To do:
Print word for word the first line of the records below and every following line through the one containing "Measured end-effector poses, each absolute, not"; print nothing else.

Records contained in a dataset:
▬▬▬▬▬▬▬▬▬▬

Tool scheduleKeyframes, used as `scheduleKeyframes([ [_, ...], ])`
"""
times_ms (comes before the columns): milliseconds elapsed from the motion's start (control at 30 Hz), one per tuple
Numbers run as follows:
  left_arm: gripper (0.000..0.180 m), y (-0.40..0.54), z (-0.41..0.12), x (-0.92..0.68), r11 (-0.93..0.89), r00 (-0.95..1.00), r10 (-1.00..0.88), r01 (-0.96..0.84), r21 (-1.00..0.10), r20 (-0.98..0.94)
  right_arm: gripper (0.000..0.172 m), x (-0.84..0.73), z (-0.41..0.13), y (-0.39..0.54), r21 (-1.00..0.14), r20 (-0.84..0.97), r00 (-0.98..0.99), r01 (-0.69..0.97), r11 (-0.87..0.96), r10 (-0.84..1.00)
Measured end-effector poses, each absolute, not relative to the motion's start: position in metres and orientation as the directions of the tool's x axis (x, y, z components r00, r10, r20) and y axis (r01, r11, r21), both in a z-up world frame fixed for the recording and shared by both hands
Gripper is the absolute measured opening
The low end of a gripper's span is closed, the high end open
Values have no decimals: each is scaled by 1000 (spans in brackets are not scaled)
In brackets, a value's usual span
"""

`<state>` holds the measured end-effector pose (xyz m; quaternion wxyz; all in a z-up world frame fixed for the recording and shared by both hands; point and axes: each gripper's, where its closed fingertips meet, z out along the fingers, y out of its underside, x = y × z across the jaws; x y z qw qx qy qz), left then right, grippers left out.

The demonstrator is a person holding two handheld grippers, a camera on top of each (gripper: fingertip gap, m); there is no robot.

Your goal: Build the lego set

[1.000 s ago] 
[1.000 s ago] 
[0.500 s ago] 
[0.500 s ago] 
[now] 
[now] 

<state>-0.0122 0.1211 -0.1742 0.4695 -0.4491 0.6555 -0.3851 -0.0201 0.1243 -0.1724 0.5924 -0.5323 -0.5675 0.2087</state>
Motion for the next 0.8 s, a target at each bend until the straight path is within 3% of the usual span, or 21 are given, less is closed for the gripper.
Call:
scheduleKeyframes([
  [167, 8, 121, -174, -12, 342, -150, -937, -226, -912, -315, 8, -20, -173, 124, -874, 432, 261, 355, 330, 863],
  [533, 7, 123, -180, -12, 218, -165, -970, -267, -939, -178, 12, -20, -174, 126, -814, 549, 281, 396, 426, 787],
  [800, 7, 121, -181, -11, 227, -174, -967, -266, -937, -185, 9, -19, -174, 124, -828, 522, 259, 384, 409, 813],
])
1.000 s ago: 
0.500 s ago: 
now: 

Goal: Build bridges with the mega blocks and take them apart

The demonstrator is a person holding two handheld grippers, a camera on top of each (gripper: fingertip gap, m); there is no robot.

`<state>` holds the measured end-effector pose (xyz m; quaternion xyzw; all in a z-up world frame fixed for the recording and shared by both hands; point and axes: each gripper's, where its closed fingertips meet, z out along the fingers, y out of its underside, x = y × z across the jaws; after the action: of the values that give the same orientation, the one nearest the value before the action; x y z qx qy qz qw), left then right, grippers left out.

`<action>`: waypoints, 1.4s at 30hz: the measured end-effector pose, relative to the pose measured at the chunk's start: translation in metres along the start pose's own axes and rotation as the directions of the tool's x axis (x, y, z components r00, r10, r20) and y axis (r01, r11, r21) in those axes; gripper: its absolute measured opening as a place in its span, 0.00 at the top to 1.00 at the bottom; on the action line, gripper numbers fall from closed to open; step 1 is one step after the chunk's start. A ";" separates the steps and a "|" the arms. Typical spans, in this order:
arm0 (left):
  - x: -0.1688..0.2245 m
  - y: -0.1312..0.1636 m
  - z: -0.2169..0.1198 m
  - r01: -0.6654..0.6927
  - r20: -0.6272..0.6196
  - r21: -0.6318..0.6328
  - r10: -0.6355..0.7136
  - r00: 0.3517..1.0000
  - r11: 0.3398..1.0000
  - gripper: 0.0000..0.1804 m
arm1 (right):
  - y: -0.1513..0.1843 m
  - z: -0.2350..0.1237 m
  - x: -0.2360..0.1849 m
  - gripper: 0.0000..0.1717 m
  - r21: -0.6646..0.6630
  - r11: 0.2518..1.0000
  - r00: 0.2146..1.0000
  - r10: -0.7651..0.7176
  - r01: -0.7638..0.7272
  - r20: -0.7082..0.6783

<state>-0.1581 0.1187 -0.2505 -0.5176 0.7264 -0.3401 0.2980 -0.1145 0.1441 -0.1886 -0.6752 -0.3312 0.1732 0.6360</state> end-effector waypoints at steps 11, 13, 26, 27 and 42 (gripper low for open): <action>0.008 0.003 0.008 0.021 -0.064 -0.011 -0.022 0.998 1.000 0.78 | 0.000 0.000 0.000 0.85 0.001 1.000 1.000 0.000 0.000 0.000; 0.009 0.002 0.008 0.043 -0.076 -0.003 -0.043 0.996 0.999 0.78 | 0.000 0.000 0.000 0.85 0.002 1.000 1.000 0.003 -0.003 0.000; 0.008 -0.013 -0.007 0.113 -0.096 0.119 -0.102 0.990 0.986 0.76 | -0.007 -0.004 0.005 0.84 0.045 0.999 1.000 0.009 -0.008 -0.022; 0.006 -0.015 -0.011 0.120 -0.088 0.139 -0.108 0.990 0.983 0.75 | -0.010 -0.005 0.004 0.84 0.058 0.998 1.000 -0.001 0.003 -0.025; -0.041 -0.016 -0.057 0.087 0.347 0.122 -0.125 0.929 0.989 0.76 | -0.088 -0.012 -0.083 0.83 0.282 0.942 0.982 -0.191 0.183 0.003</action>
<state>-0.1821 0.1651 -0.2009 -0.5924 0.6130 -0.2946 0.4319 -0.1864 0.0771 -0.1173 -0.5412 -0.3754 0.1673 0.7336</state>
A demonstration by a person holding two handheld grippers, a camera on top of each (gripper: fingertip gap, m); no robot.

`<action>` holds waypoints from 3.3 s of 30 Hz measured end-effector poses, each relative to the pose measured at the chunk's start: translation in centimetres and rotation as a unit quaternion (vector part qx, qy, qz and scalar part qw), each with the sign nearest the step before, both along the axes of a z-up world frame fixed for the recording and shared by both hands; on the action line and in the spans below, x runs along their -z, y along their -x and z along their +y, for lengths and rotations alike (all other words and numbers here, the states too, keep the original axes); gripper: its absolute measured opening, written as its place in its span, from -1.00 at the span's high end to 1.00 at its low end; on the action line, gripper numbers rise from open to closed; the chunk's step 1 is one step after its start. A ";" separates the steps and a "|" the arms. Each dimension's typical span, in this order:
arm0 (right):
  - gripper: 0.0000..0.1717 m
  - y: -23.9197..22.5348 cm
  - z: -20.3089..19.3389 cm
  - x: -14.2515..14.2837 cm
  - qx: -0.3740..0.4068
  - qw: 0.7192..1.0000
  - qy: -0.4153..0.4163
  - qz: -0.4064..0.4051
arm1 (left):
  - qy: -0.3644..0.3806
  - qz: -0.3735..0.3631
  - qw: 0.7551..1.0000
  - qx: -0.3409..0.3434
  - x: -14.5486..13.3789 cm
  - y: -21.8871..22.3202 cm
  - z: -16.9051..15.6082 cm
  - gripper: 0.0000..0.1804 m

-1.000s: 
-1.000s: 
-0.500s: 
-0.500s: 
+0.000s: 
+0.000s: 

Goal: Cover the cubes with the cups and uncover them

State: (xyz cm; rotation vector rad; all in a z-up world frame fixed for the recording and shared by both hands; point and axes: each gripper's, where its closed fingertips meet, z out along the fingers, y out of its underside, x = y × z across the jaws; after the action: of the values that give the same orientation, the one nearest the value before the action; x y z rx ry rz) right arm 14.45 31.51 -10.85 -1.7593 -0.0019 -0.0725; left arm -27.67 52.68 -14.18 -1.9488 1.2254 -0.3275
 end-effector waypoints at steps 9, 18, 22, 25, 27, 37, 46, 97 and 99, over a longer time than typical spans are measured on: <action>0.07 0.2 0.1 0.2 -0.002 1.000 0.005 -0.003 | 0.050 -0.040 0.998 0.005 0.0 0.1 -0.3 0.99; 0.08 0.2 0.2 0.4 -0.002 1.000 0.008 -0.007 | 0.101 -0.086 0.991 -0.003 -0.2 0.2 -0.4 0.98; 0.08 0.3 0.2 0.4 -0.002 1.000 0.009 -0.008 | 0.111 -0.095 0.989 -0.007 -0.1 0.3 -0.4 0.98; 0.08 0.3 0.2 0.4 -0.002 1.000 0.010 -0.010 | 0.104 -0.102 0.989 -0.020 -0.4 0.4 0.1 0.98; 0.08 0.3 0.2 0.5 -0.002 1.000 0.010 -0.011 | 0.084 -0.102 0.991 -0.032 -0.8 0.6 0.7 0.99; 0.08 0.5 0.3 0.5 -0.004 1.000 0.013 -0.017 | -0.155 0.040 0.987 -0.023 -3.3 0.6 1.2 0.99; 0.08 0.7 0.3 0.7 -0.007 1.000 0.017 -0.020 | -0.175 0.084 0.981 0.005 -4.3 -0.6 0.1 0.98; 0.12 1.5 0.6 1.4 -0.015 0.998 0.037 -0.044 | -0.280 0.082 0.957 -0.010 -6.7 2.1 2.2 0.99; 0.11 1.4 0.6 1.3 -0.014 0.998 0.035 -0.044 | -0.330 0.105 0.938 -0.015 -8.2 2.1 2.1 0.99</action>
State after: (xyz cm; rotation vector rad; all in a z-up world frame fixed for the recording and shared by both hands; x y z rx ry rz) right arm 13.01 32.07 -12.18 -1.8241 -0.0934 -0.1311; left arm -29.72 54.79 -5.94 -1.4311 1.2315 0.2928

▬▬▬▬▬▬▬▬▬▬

Exercise output:
Tool scheduleKeyframes, used as `scheduleKeyframes([ [_, ...], ])`
"""
times_ms (comes before the columns): milliseconds elapsed from the motion's start (control at 30 Hz), one per tuple
Numbers run as follows:
  left_arm: gripper (0.000..0.180 m), y (-0.40..0.54), z (-0.41..0.12), x (-0.92..0.68), r11 (-0.93..0.89), r00 (-0.95..1.00), r10 (-1.00..0.88), r01 (-0.96..0.84), r21 (-1.00..0.10), r20 (-0.98..0.94)
  right_arm: gripper (0.000..0.172 m), x (-0.84..0.73), z (-0.41..0.13), y (-0.39..0.54), r21 (-1.00..0.14), r20 (-0.84..0.97), r00 (-0.98..0.99), r01 (-0.69..0.97), r11 (-0.87..0.96), r10 (-0.84..1.00)
Measured end-effector poses, each absolute, not relative to the motion's start: position in metres and orientation as the directions of the tool's x axis (x, y, z components r00, r10, r20) and y axis (r01, r11, r21), both in a z-up world frame fixed for the recording and shared by both hands

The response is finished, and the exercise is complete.